My duties as caretaker will change with time. My dad is having problems staying busy. He was a busy man, holding three jobs along with EMT and CPR training business when he had his stroke.
He is going to physical therapy for three hours a week. After medicare stops covering the physical therapy, I will be taking him up to the senior center for one of their exercise classes a few times a week. When I warned my mom that she too will be going. I didn’t get “the look” we in the family all know, but more of a “yes I know, but I don’t like it” look.

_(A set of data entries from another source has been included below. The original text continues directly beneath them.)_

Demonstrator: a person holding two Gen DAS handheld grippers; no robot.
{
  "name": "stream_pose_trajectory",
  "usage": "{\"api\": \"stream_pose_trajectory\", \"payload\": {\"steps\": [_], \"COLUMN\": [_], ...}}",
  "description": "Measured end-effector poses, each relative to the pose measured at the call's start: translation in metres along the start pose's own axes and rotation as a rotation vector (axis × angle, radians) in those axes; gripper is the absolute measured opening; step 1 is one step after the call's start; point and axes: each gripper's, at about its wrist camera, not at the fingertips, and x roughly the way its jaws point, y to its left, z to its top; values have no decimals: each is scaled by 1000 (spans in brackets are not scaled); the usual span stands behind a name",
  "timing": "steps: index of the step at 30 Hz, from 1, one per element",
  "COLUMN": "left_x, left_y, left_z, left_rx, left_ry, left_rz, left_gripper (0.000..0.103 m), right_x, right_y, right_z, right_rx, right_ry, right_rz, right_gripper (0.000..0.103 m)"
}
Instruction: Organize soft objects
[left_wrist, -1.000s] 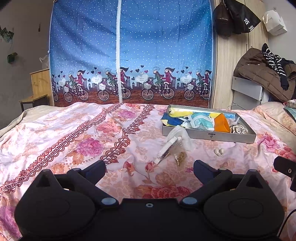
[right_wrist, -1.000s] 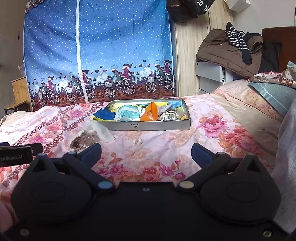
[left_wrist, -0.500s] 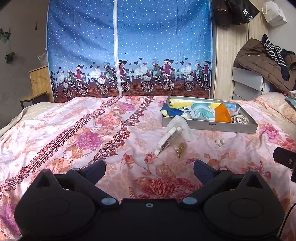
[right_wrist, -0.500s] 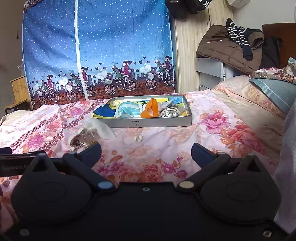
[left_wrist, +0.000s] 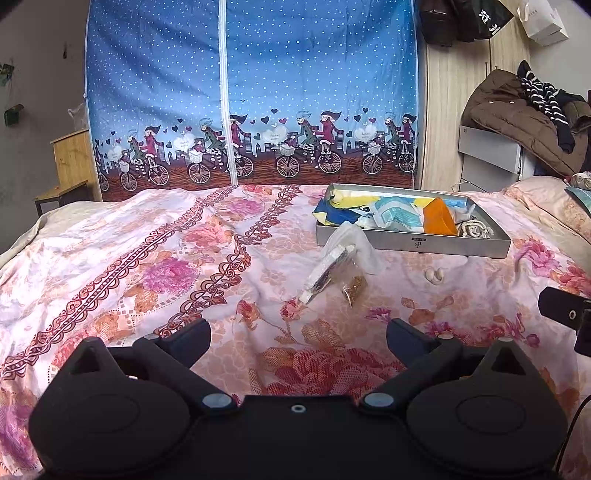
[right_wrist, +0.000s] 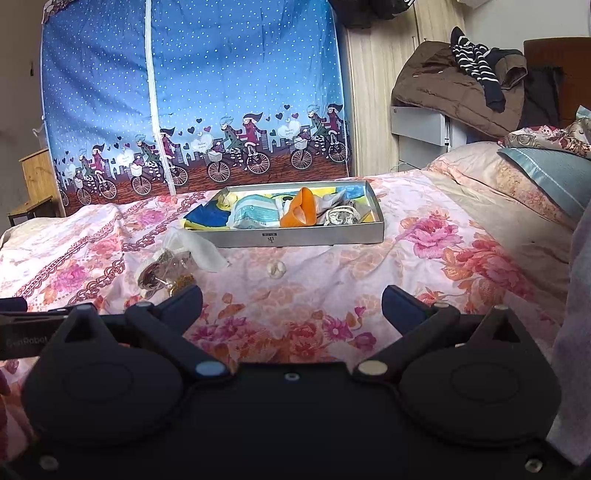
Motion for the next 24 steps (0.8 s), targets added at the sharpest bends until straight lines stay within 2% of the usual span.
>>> {"api": "stream_pose_trajectory", "payload": {"steps": [14, 19, 24], "left_x": [12, 17, 28], "left_y": [-1, 7, 17], "left_z": [-1, 1, 3], "left_rx": [-17, -61, -131], "left_ry": [26, 37, 68], "left_rz": [-36, -48, -91], "left_gripper": [101, 101, 101], "right_x": [11, 16, 29], "right_y": [6, 7, 9], "right_z": [-2, -2, -2], "right_rx": [-28, -27, -45], "right_ry": [45, 61, 100], "right_rz": [8, 8, 10], "right_gripper": [103, 103, 103]}}
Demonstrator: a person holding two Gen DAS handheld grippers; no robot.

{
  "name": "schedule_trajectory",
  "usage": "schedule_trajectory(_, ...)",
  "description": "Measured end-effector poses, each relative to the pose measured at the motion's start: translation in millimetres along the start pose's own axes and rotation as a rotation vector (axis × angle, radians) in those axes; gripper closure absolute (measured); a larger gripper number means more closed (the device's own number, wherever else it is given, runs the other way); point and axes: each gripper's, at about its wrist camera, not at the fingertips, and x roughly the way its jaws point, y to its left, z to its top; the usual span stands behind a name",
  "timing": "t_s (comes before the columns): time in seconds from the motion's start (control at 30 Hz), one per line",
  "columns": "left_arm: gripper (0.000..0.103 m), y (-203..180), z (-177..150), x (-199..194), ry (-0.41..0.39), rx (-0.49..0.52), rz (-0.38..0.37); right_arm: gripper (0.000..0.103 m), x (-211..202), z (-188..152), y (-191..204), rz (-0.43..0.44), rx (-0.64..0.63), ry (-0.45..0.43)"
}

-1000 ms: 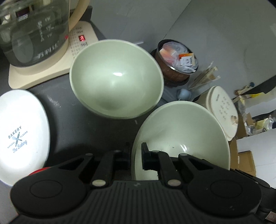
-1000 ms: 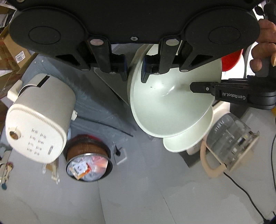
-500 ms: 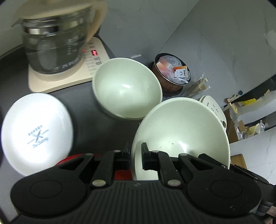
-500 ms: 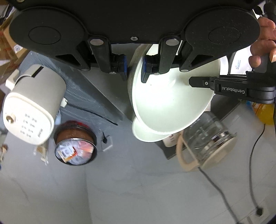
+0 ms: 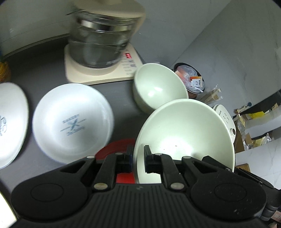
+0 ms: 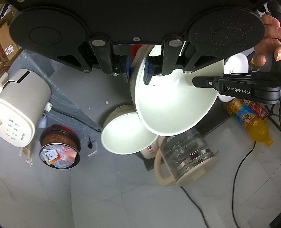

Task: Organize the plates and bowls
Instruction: 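Carry the pale green bowl with the right tool and lower it into the red bowl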

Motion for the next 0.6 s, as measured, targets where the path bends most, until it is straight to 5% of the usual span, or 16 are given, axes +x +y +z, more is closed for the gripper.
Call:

I bought my first car (mid-sized SUV) in several years as their sedan could not accommodate two walkers and three adults. My new vehicle (used but new to me) has been a life changer. Both parents can go to town, walkers in tow. Their sedan was close to the ground and painful for both to get in and out of. The SUV is so much easier for them to enter and exit from. No bending over to get in, and no pulling them selves up trying to get out. If you are a care giver, I highly recommend tossing the sedan and getting an affordable SUV.
I have another business with my sister and her daughter in law selling home made crafts. My end is jewelry, beading, and cricut crafts. It provides me with time to focus my creative side. Not making much money (I spend much more than I have brought in).
Most importantly, I make sure I get away somewhere once every six months. Usually its to family. I used to hop in the car and off I go. My dad fell during one of my road trips and the hot August Nevada sun gave him a nasty burn on his legs. After that situation, I had to adjust a few things. One, he was not allowed outside by himself any longer (he always was busy outside weeding, mowing, gardening) and two, I don’t leave them here by themselves anymore. I do have two sisters who do their best to let me go on an outing.
The latest was with two of my kids, my daughters partner, and my cousin (also a caretaker to her mother and celebrating 5 years cancer free) traveled for five glorious days in Las Vegas.
I will be traveling next to the Bigfoot festival in Baker City Oregon where my youngest sister and her family reside. My mother no longer is taking water pills, so they will be joining me in the road trip. Will be fun for us all!!
Issues I will be Posting in the Future
Health issues such as dementia, high blood pressure, cholestrol, possible Macular Degeneration, living with bariatric surgery, and arthritis among the many.
Gardening in the Great Basin and high desert is not easy. I thought it was hard in Alaska, its even harder here. The growing season is shorter also.
Pets, my fur babies, Java (husky/rotweiller mix), Bubba (black lab), Miss Priss (cat), SusieQ (my parents mini-dauchsy), and Puddles (my daughters cat staying with us until they find a pet friendly apartment) provide the house with many moments of amusement and frustration.
Food. So much good, so many problems. We are venturing into the Mediterranean Diet at doctors recommendations (all three of us). I will be sharing my take on this change of eating. So far, looks like an easy transition.
I hope this introduction to myself is enough to have you return. Is there a Boomer issue you want covered? A recipe you would like to see my take on? Fur baby issue? Caretaker issue?